The 5153m2 building is the result of four and a half years of work with developer Jarrah Properties. During that time the architects won an appeal to build an extra floor on top of the block but 'in the end' the client decided not to proceed. The practice also had to deal extensively with the planners since the building lies on a site between the Bloomsbury and Covent Garden conservation areas and directly above the future Cross Rail tunnel.
Now, however, Shaftesbury House is finished and a deal is being tied up with a single tenant which wanted to be known only as 'a major us telecommunications company'. It is employing Swanke Hayden Connell to do the fit-out.
Devereux was asked to meet a brief requiring a 'distinctive' building to make a positive contribution to the varied scale and character of the street. It also had to design a building which would attract a tenant from media, advertising or similar industries and be lettable floor by floor.
The planners were adamant that it should not be 100 per cent offices - so five apartments line the back of the building on New Compton Street, one on each floor: a one-bed and four two-beds. Above these, the building steps back with sloping glazing to respect the rights of light of surrounding buildings. The tenant company may take all the flats, which have seven parking spaces in the basement.
The office accommodation is contained within an external envelope of precast reconstituted-stone panels and storey-height structural silicon glazing. The panels are a light terracotta colour and there is a general emphasis on contrasting large areas of projecting lightweight glazing. The main circulation of the building is centrally located with lifts and stairs and wcs.

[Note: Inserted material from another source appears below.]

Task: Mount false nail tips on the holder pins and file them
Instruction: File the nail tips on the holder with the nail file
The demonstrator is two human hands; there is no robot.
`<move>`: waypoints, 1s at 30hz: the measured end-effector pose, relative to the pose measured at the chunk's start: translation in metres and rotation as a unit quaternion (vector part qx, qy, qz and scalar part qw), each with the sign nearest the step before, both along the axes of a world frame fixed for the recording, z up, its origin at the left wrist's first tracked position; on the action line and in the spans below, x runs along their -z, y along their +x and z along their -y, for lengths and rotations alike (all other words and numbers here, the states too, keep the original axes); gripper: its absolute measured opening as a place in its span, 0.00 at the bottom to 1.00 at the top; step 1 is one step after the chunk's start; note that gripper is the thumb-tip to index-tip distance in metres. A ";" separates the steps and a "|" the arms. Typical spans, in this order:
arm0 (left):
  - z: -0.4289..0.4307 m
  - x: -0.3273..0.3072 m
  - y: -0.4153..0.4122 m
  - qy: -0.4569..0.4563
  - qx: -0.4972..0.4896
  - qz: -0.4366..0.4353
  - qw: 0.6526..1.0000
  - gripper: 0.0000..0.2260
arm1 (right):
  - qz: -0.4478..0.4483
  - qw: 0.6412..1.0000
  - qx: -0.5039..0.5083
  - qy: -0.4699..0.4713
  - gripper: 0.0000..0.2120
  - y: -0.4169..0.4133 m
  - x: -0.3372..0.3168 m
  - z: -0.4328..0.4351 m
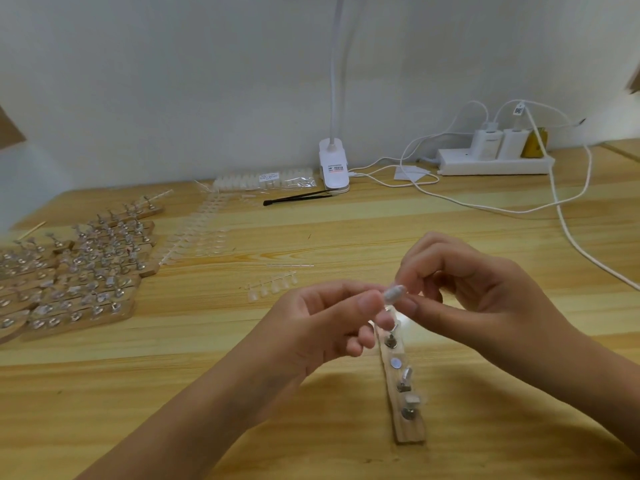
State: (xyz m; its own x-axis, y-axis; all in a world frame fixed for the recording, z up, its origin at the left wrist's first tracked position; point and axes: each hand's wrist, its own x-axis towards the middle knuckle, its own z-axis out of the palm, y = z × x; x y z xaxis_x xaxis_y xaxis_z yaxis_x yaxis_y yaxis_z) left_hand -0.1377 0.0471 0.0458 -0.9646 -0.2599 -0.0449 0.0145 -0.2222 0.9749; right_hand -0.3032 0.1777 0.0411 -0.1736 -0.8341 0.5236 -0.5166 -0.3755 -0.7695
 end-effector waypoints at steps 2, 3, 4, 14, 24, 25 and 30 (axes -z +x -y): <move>-0.002 0.001 0.000 -0.027 -0.009 0.005 1.000 0.23 | -0.011 1.000 0.014 -0.008 0.02 0.001 0.002 0.001; -0.003 0.002 -0.001 -0.033 -0.014 0.005 0.999 0.21 | -0.021 1.000 0.020 -0.011 0.02 0.002 0.002 0.002; -0.004 0.002 -0.001 -0.037 -0.020 0.006 0.999 0.18 | -0.034 0.999 0.026 -0.014 0.02 0.003 0.003 0.002; -0.004 0.008 -0.005 0.009 -0.105 0.004 0.994 0.24 | -0.151 0.972 0.147 0.104 0.16 -0.045 -0.004 -0.002; -0.006 0.009 -0.007 0.000 -0.115 0.000 0.993 0.25 | -0.160 0.981 0.084 0.077 0.17 -0.030 0.001 0.000; -0.007 0.009 -0.007 -0.004 -0.113 0.002 0.994 0.24 | -0.163 0.982 0.071 0.064 0.17 -0.023 0.000 -0.001; -0.010 0.009 -0.006 -0.014 -0.100 0.010 0.995 0.14 | -0.116 0.992 0.039 0.015 0.13 -0.006 -0.007 -0.005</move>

One of the main features, however, is the circular glazed tower, which provides meeting rooms or extra office space with views. It is built using 20mm thick curved and laminated anti-sun and clear glazing, and is the largest installation of curved glass in the uk. A brise-soleil gives shade to the tower and south elevation. The tower - illuminated to create a 'halo' effect - becomes a gazebo-like enclosure on the roof, where it gives onto a terrace for staff on balmy summer evenings.